The President of the Government Pedro Sánchez. Sánchez is concentrating on this day his participation in the World Economic Forum that is held in this Swiss town, and after a first meeting with the fourth CEOs of various multinationals, he arranged another with those of the Spanish companies.
A call in which, according to government sources, the negative repercussion for the European Union of the United States Inflation Reduction Act, a regulation that provides for million-dollar investments in green energy, has been analyzed among other issues. The Twenty-seven argue that subsidies collecting US electric vehicles and components would keep European companies out of the US market.
The presidents or CEOs of Ibex firms such as Banco Santander, Ana Botín; BBVA, Carlos Torres; Telefónica, José María Álvarez-Pallete; Repsol, Josu Jon Imaz, and Naturgy, Francisco Reynes. Also the heads of other companies such as Cepsa, Maarten Wetselaar, and Siemens Gamesa, Jochen Eickholt.
It was expected that Sánchez Galán would also be present, but Iberdrola was represented at the end by Agustín Delgado, the company’s director of Innovation and Sustainability. Sources from this company have explained to Efe that Galán, who is in Davos, met at the same time as the meeting with Sánchez with the CEO of Norges to stage the agreement that was communicated this Tuesday to the National Market Commission for Securities (CNMV).
Iberdrola and the Norwegian sovereign wealth fund, managed by Norges Bank Investment Management, have sealed a strategic alliance to jointly invest 1,265 million euros. Government sources have downplayed the absence of the president of Iberdrola from the meeting, stressing that this company has been represented.

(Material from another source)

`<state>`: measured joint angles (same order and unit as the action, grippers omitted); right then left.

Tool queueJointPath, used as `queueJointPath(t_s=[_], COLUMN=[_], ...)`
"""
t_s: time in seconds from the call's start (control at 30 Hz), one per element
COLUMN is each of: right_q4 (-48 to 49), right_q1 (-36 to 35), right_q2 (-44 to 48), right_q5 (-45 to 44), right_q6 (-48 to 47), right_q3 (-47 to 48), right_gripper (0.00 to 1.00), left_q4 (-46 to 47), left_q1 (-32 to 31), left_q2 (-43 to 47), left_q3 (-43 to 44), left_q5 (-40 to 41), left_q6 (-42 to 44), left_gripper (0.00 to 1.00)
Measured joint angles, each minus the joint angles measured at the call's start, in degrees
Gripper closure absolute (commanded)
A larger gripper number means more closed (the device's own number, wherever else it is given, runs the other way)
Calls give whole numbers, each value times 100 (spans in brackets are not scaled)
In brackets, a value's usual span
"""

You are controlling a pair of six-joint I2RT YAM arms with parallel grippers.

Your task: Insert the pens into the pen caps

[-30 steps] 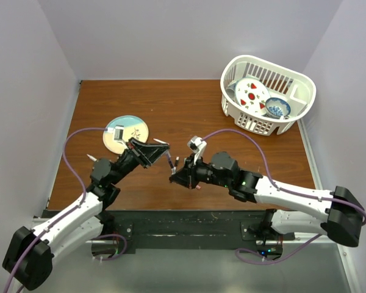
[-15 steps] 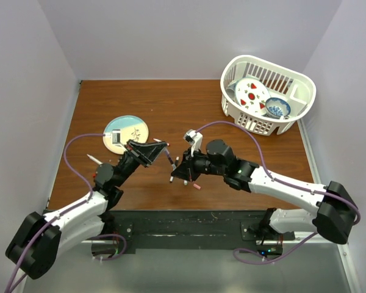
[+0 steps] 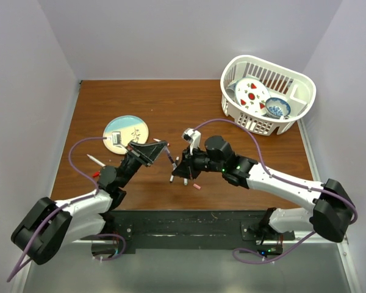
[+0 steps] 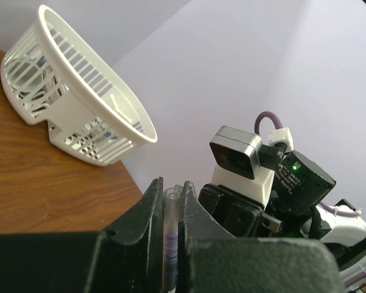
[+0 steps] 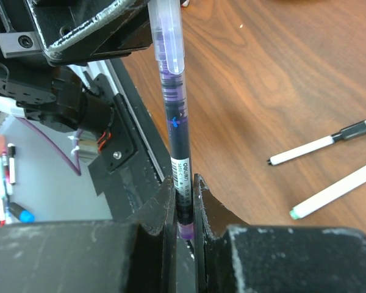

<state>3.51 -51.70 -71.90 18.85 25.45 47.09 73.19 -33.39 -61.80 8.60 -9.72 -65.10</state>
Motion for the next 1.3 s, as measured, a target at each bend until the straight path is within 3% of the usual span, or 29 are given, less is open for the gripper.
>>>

Therefore, the President of the Government and the head of this company, who has been very critical of the tax on electricity companies approved last year by the Executive, have not met face to face. This tax was not the subject of comment at the meeting, nor was the special tax on financial institutions, according to what Sánchez himself assured in an informal conversation with journalists.
Galán, critical of the tax on electricity companies
The head of government explained that the meeting went very well and they addressed, among other issues, the repercussions in Europe of the US inflation reduction law, the reaction that the EU should have before it and the need to reduce bureaucracy.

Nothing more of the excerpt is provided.